### Problem details
If a line of the data below contains the string "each", copy it into your answer.

————

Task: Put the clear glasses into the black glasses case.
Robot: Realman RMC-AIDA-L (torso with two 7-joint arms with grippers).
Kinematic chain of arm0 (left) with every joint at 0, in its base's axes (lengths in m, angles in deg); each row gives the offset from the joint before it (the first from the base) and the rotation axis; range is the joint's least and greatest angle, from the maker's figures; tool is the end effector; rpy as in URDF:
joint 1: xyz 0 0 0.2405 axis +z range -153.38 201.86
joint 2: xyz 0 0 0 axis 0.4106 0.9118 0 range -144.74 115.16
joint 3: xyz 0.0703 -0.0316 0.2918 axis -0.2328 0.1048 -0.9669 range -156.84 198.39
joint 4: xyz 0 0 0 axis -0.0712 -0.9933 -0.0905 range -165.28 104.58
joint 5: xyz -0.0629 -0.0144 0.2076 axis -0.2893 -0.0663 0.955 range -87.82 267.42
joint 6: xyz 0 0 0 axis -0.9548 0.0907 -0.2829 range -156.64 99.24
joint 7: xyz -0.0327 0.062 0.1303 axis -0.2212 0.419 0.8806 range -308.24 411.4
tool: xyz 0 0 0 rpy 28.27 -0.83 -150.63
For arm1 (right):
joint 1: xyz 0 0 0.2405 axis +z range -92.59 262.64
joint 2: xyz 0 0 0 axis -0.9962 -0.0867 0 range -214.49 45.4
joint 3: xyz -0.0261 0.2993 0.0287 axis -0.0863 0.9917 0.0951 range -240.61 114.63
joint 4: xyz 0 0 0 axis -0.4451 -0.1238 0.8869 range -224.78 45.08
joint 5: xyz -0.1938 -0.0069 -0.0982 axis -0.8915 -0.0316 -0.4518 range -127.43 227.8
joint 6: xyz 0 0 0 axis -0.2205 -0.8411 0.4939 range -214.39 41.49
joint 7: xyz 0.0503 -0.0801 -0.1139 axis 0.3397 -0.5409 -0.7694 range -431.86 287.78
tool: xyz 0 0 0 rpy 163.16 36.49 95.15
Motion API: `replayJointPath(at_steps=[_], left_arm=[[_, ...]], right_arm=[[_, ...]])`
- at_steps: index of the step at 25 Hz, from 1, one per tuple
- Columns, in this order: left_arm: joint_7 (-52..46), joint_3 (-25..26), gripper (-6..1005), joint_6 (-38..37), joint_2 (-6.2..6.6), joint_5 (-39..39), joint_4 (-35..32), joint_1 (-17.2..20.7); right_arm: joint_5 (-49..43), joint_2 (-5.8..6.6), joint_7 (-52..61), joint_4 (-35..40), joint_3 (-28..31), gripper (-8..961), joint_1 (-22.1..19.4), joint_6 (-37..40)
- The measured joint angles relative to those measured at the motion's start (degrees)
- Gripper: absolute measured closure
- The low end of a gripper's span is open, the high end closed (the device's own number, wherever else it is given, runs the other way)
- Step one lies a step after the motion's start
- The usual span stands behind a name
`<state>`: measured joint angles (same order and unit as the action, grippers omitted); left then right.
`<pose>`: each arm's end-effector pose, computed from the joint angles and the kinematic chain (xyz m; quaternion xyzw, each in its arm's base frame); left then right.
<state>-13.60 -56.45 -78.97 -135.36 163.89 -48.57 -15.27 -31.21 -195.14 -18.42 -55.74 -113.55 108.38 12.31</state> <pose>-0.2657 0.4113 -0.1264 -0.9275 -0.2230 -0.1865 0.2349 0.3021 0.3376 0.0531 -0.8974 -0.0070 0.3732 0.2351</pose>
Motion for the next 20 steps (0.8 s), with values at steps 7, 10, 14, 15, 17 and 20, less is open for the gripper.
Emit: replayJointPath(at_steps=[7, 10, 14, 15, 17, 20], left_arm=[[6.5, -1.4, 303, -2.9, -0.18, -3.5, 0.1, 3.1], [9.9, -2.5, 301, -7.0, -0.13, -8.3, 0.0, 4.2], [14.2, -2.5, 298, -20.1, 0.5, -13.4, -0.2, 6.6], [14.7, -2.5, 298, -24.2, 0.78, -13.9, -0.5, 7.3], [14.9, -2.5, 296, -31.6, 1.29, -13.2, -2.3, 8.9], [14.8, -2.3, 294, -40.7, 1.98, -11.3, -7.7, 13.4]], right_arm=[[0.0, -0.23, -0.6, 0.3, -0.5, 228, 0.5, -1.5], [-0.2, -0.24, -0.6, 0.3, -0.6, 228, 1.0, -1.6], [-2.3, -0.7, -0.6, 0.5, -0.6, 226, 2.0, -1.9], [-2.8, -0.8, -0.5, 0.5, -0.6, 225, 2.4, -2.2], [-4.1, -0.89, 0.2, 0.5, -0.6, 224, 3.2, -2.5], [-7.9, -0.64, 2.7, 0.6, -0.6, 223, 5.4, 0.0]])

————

### Expected answer
Kinematic chain of arm0 (left) with every joint at 0, in its base's axes (lengths in m, angles in deg); each row gives the offset from the joint before it (the first from the base) and the rotation axis; range is the joint's least and greatest angle, from the maker's figures; tool is the end effector; rpy as in URDF:
`<pose>`: each arm's end-effector pose, computed from the joint angles and the kinematic chain (xyz m; quaternion xyzw, each in its arm's base frame); left then right.

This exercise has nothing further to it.